Everything All at Once
“a well-written contemporary YA novel with likable characters and a few moral lessons that are obvious but not heavy-handed.”
Author Katrina Leno has pulled off the neat trick of writing a young adult novel that also appeals to adults. It’s a simple story of a teenage girl overcoming insecurity, but it’s wrapped around a whopper of a secret that would challenge any grown-up to handle appropriately.
The existence of the secret isn’t obvious at the start; this is not a mystery novel. Rather, it’s a coming-of-age story that begins in Lottie Reaves’ final year of high school, rolling into summer.
After her beloved Aunt Helen dies, Lottie inherits a bundle of letters—24 of them—written by Helen to be opened only by Lottie. Each letter assigns Lottie a task that will help her face and move beyond her grief and fears, one imaginative step at a time. The letters come at just the right time in Lottie’s life to serve her. She is about to leave the security of school and a warm, loving family, and is emotionally unprepared.
She loves and trusts and misses her aunt so much that she accepts the dares and undertakes them. Her process of transformation, however, happens faster and more easily than adult readers might find believable. Were this in fact an adult novel, many scenes and much character development would be broader and deeper.
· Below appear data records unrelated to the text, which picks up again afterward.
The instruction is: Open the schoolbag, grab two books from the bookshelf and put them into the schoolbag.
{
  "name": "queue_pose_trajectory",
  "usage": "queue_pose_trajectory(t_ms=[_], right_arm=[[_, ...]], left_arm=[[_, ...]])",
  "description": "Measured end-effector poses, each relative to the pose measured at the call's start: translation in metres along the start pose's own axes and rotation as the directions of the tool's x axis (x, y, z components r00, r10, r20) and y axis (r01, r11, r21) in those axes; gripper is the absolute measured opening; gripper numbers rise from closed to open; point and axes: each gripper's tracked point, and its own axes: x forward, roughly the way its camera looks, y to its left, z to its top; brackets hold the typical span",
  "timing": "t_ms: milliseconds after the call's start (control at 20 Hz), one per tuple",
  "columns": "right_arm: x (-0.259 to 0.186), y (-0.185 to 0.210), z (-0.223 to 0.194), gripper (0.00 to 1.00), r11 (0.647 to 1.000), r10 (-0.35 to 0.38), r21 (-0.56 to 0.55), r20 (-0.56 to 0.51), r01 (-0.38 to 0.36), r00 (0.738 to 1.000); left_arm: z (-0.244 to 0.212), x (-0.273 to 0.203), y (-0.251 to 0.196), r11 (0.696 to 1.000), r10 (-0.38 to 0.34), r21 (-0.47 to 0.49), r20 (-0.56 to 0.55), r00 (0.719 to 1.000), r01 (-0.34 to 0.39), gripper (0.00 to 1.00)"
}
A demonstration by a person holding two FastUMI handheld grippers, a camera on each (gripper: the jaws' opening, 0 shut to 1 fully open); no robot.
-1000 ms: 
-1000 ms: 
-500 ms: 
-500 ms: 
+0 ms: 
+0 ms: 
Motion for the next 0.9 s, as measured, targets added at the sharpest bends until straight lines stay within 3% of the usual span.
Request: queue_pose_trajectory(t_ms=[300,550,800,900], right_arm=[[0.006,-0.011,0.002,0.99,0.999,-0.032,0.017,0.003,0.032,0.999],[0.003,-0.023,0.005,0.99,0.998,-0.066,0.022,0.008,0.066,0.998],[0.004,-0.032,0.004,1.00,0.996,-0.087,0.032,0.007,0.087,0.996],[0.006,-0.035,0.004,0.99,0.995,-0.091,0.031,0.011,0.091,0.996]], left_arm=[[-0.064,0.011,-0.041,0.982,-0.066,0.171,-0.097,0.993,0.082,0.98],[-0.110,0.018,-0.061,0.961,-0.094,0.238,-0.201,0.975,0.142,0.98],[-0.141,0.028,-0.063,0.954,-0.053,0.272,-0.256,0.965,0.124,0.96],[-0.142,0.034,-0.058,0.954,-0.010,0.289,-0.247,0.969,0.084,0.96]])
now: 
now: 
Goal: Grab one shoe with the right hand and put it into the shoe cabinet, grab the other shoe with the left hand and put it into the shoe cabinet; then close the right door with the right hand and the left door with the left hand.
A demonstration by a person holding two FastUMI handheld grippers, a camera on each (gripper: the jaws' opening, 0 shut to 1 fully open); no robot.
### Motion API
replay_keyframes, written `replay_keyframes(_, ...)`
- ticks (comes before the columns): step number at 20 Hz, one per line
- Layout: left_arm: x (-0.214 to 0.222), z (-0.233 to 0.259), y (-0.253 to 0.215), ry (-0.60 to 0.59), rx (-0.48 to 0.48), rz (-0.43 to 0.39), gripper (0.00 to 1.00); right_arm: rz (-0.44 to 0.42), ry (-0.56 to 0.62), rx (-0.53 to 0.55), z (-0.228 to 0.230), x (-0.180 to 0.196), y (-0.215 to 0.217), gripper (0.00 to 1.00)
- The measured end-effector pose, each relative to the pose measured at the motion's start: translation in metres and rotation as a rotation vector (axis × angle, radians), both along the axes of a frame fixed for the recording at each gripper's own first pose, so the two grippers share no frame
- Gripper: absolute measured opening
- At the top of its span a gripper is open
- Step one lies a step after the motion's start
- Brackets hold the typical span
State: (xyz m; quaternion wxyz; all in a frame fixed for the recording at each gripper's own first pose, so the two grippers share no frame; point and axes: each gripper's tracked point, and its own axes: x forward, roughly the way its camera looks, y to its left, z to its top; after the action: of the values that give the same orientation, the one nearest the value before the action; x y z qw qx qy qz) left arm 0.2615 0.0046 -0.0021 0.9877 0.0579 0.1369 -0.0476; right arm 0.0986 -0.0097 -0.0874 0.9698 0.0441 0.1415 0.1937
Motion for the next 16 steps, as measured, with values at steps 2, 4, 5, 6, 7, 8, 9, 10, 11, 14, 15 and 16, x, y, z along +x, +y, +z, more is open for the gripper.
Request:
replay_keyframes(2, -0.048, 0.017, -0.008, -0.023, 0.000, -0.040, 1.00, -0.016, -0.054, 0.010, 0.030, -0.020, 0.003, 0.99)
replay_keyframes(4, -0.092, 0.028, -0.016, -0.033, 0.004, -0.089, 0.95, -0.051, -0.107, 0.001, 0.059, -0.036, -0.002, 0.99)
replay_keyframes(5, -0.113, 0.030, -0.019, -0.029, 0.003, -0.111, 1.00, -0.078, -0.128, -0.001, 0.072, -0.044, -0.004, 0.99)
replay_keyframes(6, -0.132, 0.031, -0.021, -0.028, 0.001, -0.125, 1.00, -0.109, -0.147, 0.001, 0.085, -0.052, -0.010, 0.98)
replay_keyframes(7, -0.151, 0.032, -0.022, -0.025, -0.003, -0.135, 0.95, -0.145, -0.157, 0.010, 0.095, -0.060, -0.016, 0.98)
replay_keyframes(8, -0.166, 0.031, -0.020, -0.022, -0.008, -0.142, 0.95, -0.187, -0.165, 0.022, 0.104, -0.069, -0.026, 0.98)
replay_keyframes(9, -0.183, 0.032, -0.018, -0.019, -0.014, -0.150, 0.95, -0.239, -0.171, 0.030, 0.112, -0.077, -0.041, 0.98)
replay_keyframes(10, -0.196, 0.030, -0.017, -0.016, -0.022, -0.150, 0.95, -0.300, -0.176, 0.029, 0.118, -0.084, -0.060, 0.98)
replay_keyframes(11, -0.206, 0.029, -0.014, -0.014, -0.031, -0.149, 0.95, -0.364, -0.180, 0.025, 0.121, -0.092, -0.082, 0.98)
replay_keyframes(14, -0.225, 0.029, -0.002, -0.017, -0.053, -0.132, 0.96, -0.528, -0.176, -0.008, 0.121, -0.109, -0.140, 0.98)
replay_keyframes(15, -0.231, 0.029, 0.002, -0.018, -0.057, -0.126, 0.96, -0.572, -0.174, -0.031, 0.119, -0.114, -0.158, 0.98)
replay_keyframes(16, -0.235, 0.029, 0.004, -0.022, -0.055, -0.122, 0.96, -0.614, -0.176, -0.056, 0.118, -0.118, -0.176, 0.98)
As it stands, both the characters and the situations are condensed rather than unrealistic, allowing them to remain credible.
This credibility is crucial to the story, because when the big secret is finally revealed, it’s so incredible that readers might slap the book shut and walk away if the lead-up wasn’t fully convincing.
By the time the secret explodes, we’ve come to know Lottie, her family, her friends, her southern New England world, and her Aunt Helen so well that there’s no trouble swallowing the surprise. Instead, we wonder how the heck she’s going to deal with it and how we might deal with such a mind-boggler ourselves.
Can’t say much more than that without giving away the secret. Overall it’s a well-written contemporary YA novel with likable characters and a few moral lessons that are obvious but not heavy-handed. Lottie struggles with issues familiar to most of us from our own teenage years as well as adulthood, and the situations presented are unusual enough for a familiar story to feel fresh. The title captures it nicely: Everything All at Once. That’s exactly what happens to Lottie, and it’s a challenging pile of conundrums and changes for anyone to handle.